Amid the mounting US pressure for "decoupling" from China, some EU politicians have hyped reducing economic dependence on China and weaning the region off Chinese technologies and raw materials, having a negative impact on bilateral trade and investment, Bian Yongzu, a senior industry research fellow and visiting scholar at Yale University, told the Global Times on Tuesday.
Bian said that sluggish economic growth and financial tightening in Europe have also affected foreign investors' confidence.
However, Europe has become a key region for China's electric vehicle investment. Driven by electric vehicle battery factories, Chinese greenfield investment in Europe overtook M&A transactions for the first time in 20 years, reaching 4.5 billion euros, or 57 percent of the total, according to the Rhodium-MERICS report.
"Greenfield investment is a type of foreign direct investment where a company sets up factories in a country, which will directly contribute to the local economy by creating jobs and driving up production capacity," Yang said.
He said that the EU prefers this type of Chinese investment, because the bloc has sought a green energy transition since the start of the Russia-Ukraine conflict, and it's a sector in which Chinese enterprises could provide excellent products.
The increase in greenfield investment was driven mainly by a few large-scale projects, concentrated in the automotive sector as Chinese battery giants - including CATL, Envision AESC and SVOLT - invested in building battery plants in Germany, Hungary, the UK and France, according to the report.
China's new-energy sector has developed rapidly over recent years. While its installed capacity of renewable energy sources, such as solar and wind power, leads the world, its production and sales of electric vehicles account for about half of the world's total, Bian said.
"Along with the recovery of the Chinese economy, its outbound foreign direct investment will continue to grow. However, expert maintains a wait-and-see attitude on the growth prospect of China's investment in Europe, as China-EU relations may not be mended in the short term, given the impact of the US' anti-China policies and pressure on the EU.

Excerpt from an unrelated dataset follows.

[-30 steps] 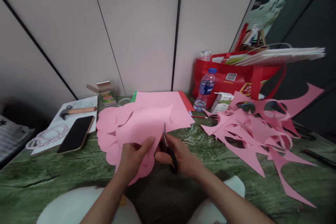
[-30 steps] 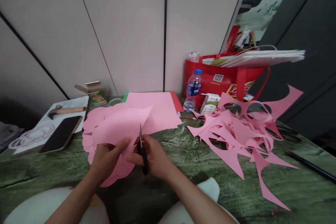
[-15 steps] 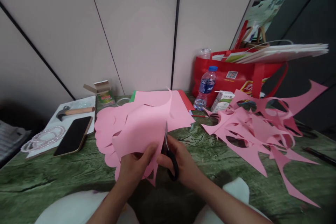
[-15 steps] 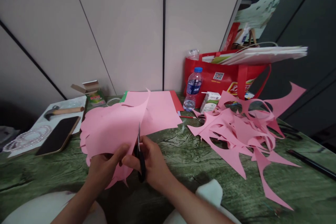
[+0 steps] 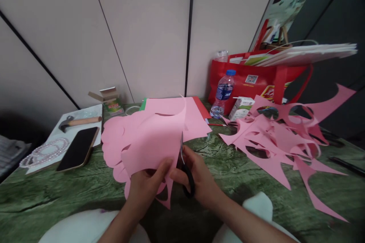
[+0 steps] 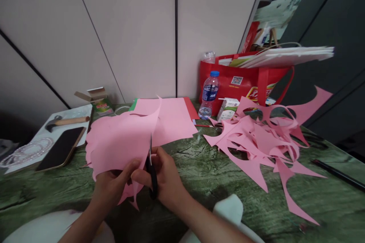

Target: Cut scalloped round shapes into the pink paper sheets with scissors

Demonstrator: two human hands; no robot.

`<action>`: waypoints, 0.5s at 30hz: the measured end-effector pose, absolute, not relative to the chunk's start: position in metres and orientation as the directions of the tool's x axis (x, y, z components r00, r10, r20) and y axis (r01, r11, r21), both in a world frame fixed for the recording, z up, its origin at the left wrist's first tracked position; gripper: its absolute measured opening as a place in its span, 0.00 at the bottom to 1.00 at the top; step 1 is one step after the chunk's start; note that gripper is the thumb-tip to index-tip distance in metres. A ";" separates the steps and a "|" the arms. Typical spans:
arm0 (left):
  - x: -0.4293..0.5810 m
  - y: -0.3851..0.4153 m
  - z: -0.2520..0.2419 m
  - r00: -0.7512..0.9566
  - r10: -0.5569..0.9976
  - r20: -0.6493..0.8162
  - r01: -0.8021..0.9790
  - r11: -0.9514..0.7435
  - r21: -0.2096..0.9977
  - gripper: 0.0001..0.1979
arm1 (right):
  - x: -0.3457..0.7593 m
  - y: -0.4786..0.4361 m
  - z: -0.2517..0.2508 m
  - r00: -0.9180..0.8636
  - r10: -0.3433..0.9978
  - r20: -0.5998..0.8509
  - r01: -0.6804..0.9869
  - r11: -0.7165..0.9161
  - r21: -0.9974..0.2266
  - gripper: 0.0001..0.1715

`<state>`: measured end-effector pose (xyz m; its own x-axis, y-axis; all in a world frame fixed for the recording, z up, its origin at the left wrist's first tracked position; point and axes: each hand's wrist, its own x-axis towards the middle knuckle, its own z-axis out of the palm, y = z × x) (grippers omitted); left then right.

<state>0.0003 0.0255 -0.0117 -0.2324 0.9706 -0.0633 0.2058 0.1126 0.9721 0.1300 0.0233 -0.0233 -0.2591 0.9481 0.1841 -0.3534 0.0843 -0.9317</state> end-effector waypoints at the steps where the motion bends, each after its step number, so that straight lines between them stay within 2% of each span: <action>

He said that China may increase investment in friendly countries this year, for example those in Southeast Asia and the Middle East.
China's non-financial outbound direct investment rose 26.3 percent year-on-year to 215.97 billion yuan ($31.19 billion) in the first quarter, official data showed.
Investment demand between China and the EU remains strong, especially in the energy transition and green development, digital economy and trade, experts said, calling for close bilateral ties.
"Chinese investment is an opportunity for Europe, as more investment from other foreign countries will remarkably stimulate Europe's economy," Bian said.